Investasi Jangka Panjang untuk Integrasi Nasional
Oleh: Charlene Jovannie, Jefferson Johan, Jevent Natthannael, Michael Baptista Gozal, Nicole Felice
Pada 11 Januari 2023, Presiden Rebuplik Indonesia, Ir. H. Joko Widodo, mengakui bahwa pelanggaran hak asasi manusia yang berat pernah terjadi di Indonesia pada berbagai peristiwa. Terdapat 12 peristiwa pelanggaran yang ditekankan. Peristiwa tersebut antara lain:
- Peristiwa 1965-1966
- Peristiwa Penembakan misterius pada 1982-1985
- Peristiwa Talangsari di Lampung pada 1989
- Peristiwa Rumoh Geudong dan Pos Sattis di Aceh pada 1989
- Peristiwa Penghilangan orang secara paksa pada 1997-1998
- Peristiwa Kerusuhan Mei 1998
- Peristiwa Trisakti dan Semanggi I dan II pada 1998-1999
- Peristiwa Pembunuhan dukun santet pada 1998-1999
- Peristiwa Simpang KKA di Aceh pada 1999
- Peristiwa Wasior di Papua pada 2001-2002
- Peristiwa Wamena Papua pada 2003
- Peristiwa Jambo Keupok di Aceh pada 2003
Lantas, mengapa peristiwa yang telah lama terkubur ini kembali diangkat oleh Presiden Jokowi? Jawabannya adalah karena pemerintah dan Presiden menyesali akan kesalahan yang pernah dilakukan negara dalam peristiwa – peristiwa tersebut. Sebagai bentuk penyesalan atas kejadian tersebut, Presiden beserta jajarannya melakukan dua hal. Pertama, memulihkan hak-hak para korban secara adil dan bijaksana. Kedua, atas nama pemerintah, Presiden Jokowi juga berupaya keras untuk mencegah terjadinya pelanggaran HAM berat yang terjadi di setiap wilayah di dalam negeri dalam beberapa waktu ke depan.
Tindakan ini bukan semata – mata dilakukan untuk menegakkan hukum saja, melainkan juga untuk meningkatkan integrasi nasional di lingkungan masyarakat Indonesia. Integrasi nasional itu sendiri adalah sebuah upaya untuk mempersatukan segala perbedaan yang ada pada suatu negara agar terciptanya keserasian, keselarasan, dan keseimbangan dalam mencapai tujuan bersama suatu negara. Jika kita telaah lebih dalam lagi, peristiwa tersebut terjadi karena rendahnya integrasi nasional.
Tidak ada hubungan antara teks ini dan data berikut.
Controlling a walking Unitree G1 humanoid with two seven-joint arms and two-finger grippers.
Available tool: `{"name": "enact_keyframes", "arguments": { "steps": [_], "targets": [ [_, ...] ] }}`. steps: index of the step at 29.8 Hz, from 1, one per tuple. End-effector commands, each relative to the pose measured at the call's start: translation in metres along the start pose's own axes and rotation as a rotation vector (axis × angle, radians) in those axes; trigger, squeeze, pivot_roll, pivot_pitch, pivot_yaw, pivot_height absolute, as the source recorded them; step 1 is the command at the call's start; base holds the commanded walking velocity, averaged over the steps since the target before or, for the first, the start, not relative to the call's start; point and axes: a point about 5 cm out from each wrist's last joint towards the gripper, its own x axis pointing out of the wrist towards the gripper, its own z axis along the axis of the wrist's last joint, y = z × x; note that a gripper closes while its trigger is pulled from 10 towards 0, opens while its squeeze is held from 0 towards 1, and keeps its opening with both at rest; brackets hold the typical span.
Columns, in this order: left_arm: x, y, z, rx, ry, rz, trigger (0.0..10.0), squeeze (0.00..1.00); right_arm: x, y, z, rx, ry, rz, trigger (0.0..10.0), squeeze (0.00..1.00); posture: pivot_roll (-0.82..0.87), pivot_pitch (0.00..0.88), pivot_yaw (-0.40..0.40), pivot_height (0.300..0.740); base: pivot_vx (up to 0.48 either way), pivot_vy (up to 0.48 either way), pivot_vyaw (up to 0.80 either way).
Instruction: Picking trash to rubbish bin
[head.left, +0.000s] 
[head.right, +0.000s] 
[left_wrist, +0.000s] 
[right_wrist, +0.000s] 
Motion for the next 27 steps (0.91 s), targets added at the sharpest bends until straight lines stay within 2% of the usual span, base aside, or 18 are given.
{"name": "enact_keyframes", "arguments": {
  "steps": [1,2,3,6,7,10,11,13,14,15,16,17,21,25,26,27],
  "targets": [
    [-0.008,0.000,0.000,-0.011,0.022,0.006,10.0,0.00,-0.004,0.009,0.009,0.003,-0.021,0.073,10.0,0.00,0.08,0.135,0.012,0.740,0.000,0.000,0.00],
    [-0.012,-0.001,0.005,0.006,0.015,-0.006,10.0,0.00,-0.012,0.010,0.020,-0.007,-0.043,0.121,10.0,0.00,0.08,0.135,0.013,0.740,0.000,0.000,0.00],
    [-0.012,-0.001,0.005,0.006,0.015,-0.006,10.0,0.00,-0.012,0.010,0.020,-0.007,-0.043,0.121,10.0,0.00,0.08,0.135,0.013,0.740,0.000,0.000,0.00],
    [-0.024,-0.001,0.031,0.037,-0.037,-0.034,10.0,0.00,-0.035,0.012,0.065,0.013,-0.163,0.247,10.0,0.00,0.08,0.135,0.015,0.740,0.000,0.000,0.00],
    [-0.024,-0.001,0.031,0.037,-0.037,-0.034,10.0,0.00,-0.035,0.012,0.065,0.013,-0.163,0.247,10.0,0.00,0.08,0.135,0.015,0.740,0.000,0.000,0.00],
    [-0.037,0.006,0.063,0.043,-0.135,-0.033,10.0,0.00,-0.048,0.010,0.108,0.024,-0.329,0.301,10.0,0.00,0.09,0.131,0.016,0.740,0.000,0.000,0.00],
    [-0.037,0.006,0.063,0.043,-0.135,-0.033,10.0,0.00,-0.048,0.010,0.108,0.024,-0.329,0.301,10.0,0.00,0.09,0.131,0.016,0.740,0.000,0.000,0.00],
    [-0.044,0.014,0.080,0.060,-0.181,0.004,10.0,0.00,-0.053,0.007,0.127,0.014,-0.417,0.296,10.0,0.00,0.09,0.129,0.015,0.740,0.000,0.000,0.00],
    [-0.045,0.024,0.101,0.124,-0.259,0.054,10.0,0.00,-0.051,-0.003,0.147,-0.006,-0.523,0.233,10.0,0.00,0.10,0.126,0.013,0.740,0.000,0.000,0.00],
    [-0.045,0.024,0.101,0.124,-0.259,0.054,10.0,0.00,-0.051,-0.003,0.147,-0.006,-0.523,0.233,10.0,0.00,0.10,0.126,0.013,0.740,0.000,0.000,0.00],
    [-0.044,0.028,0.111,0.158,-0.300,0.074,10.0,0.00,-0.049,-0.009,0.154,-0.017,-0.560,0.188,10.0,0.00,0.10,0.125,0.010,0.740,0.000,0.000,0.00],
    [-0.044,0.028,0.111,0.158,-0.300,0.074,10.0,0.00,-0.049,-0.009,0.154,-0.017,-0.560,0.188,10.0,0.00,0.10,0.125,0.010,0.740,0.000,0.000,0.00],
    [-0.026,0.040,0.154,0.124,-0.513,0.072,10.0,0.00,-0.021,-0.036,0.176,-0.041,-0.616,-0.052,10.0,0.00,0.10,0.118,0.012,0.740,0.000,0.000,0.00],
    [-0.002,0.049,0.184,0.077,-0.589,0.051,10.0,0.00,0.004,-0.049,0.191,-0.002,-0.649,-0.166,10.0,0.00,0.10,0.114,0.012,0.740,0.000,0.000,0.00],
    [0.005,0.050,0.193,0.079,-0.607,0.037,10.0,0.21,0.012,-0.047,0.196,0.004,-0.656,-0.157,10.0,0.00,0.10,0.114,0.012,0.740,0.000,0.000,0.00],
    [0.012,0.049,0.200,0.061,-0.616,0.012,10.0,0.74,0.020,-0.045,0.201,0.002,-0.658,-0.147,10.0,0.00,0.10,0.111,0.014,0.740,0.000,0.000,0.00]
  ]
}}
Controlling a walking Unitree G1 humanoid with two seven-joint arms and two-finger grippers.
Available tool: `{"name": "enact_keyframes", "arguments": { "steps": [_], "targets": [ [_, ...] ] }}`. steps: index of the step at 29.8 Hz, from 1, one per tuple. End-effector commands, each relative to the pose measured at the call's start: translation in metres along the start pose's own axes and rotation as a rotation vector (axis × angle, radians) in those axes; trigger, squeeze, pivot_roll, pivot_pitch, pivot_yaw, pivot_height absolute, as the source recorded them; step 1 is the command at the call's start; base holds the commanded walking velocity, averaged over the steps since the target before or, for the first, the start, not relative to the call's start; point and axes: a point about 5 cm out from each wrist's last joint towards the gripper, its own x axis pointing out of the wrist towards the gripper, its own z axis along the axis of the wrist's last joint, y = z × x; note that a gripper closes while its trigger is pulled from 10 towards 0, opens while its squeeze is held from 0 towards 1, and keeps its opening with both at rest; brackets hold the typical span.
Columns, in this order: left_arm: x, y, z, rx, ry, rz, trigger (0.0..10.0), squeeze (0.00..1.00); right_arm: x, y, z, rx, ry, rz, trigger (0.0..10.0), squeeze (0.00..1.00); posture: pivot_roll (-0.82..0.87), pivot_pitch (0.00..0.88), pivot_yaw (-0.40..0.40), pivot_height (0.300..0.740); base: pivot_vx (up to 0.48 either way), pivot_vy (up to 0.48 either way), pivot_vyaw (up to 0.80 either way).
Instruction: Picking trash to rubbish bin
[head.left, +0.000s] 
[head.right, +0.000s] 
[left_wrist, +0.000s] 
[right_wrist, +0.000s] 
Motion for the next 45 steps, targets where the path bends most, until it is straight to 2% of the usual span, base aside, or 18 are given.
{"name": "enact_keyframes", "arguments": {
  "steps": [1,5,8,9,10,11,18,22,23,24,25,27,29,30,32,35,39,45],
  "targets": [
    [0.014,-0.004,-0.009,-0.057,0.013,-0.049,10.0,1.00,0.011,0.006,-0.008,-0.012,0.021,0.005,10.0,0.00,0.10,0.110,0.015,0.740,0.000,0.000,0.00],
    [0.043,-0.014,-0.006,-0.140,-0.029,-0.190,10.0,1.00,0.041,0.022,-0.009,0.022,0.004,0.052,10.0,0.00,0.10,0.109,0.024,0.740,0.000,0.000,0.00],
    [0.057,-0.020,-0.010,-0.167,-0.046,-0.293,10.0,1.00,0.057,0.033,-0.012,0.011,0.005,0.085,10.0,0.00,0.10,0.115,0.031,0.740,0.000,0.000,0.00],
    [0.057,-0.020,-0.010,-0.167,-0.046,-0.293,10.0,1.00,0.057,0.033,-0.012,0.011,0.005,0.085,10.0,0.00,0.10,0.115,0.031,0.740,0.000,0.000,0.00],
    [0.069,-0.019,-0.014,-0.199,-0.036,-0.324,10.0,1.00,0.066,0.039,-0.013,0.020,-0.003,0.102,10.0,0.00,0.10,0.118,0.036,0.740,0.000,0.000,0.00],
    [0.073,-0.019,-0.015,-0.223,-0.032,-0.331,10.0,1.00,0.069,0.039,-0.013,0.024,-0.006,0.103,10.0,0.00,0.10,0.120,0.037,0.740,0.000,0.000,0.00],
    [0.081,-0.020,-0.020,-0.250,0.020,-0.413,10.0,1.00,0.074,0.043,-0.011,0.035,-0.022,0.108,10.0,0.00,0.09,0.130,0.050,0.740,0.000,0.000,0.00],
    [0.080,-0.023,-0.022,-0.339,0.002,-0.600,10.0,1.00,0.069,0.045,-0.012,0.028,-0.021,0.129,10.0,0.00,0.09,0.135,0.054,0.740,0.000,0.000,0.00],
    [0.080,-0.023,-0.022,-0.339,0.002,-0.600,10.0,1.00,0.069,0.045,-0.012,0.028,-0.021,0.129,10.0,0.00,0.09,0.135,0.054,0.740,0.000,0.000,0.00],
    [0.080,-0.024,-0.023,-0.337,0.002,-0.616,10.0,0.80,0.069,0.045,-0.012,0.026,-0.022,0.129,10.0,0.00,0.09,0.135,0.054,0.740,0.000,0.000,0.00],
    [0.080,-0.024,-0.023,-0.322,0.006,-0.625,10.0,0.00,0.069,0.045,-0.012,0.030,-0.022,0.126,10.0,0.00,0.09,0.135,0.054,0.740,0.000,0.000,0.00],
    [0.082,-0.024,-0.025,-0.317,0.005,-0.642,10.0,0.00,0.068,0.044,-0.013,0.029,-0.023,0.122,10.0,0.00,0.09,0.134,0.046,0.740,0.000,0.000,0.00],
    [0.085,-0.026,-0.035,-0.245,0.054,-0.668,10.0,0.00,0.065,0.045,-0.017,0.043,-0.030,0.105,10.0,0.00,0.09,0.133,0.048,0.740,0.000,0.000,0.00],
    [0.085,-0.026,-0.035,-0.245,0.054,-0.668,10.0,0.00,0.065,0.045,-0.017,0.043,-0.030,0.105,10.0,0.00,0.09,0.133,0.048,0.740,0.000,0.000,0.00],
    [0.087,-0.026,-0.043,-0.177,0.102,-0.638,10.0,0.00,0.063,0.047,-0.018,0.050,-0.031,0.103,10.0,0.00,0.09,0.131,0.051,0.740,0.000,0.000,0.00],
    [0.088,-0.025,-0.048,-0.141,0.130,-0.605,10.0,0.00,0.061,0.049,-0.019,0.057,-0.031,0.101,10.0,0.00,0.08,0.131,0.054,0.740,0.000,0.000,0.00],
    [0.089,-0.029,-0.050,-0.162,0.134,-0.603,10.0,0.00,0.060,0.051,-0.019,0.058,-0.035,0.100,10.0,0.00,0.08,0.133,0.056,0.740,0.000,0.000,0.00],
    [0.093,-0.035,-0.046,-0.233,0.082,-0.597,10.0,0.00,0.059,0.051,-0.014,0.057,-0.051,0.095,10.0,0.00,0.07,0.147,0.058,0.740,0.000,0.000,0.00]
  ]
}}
Dengan memandang jauh ke depan, tindakan Presiden Jokowi ini memiliki nilai investasi atas pembangunan bangsa. Selama ini, negara maju adalah negara yang masyarakatnya itu bersatu bersama dalam mengejar cita – cita negara. Pada Indonesia sendiri, sebenarnya sumber daya yang ada jauh melebihi negara lain, bahkan melebihi negara maju. Akan tetapi, perpecahan dan rendahnya integrasi nasional menyebabkan ketertinggalan negara Indonesia.
Jika kita bayangkan semua masyarakat Indonesia bersatu, berbaur, tanpa memandang ras, suku, golongan, agama, Indonesia sangatlah layak dan harus menjadi negara yang disegani oleh dunia ini. Maka dari itu, Presiden Jokowi mengambil langkah untuk menyatukan kembali masyarakat Indonesia yang selama ini terpecah karena adanya stigma dari peristiwa – peristiwa lampau. Pengakuan ini meruntuhkan segala stigma yang menyebabkan munculnya persepsi bahwa masyarakat yang satu berbeda dengan masyarakat yang lain karena negara telah mengakui bahwa peristiwa tersebut merupakan kesalahan negara seutuhnya.
Dengan keputusan Presiden yang menyatakan bahwa terjadinya ke 12 peristiwa tersebut merupakan pelanggaran HAM berat yang dilakukan oleh negara, maka terhapuslah rasa curiga dan ketidakpercayaan yang ada pada masyarakat. Tidak ada lagi yang namanya keturunan PKI, anak komunis, dan berbagai stigma lainnya. Dengan adanya keputusan tersebut, diharapkan integrasi nasional di Indonesia dapat menjadi lebih baik. Hal ini akan berujung pada Indonesia yang lebih kuat, bersatu,w dan kokoh untuk kemajuan negara dan masyarakat pada jangka panjang. Dengan ini tak heran pada tahun 2050, Indonesia menjadi macan Asia yang disegani dan ditakuti dalam lalu lintas politik dan ekonomi dunia.